§ **THE TASK**
Your answer should be only the lines below from the one with "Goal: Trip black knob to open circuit" to the one with "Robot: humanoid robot", repeated exactly, ends included.

TASK INPUTS START

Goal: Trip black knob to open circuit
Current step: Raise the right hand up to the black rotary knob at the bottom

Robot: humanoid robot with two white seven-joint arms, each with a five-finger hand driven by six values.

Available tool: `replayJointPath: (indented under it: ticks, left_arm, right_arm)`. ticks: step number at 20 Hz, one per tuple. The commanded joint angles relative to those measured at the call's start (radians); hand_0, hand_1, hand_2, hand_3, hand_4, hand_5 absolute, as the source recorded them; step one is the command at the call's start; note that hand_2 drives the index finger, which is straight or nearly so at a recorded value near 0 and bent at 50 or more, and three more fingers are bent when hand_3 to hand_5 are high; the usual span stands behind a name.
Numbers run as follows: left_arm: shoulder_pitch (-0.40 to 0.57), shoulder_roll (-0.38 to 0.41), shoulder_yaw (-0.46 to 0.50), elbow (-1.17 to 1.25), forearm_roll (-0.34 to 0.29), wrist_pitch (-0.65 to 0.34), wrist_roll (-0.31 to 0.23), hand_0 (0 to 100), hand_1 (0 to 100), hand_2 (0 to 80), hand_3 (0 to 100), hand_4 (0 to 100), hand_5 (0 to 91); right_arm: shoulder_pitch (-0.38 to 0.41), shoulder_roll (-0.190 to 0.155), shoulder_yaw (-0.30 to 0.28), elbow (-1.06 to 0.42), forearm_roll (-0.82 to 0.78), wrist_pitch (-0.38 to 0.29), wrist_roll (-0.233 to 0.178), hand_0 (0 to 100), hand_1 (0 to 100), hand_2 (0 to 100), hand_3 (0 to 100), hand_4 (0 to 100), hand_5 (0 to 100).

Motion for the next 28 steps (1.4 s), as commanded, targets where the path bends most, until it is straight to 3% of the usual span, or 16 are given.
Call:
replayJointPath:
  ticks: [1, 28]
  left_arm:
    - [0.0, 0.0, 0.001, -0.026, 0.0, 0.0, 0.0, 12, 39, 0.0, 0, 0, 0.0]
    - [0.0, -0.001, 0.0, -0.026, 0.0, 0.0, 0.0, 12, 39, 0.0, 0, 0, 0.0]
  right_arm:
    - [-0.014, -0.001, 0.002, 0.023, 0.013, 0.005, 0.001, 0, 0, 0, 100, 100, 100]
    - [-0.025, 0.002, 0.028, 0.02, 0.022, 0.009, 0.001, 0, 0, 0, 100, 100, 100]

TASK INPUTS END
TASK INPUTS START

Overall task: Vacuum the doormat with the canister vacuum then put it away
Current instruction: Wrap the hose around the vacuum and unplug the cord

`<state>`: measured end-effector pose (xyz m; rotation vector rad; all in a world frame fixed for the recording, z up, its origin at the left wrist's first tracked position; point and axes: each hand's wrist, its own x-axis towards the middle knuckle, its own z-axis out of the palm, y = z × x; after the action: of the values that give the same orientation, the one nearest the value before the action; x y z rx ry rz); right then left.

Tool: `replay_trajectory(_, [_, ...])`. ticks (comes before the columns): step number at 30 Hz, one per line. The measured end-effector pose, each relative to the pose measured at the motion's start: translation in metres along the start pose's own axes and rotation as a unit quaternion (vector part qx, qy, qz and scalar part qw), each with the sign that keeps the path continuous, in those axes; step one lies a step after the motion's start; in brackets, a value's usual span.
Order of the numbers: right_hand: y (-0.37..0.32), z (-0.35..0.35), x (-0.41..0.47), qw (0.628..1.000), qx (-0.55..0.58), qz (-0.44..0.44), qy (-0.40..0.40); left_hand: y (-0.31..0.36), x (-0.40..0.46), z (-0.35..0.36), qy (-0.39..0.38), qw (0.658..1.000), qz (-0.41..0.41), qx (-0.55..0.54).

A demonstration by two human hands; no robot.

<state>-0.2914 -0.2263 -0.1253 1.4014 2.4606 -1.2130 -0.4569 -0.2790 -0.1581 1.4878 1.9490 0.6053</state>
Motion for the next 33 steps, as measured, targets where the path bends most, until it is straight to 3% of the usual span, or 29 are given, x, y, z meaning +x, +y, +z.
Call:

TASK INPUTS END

§ **ANSWER FOR THIS EXERCISE**
Goal: Trip black knob to open circuit
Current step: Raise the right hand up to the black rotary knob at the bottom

Robot: humanoid robot with two white seven-joint arms, each with a five-finger hand driven by six values.

No further output is needed.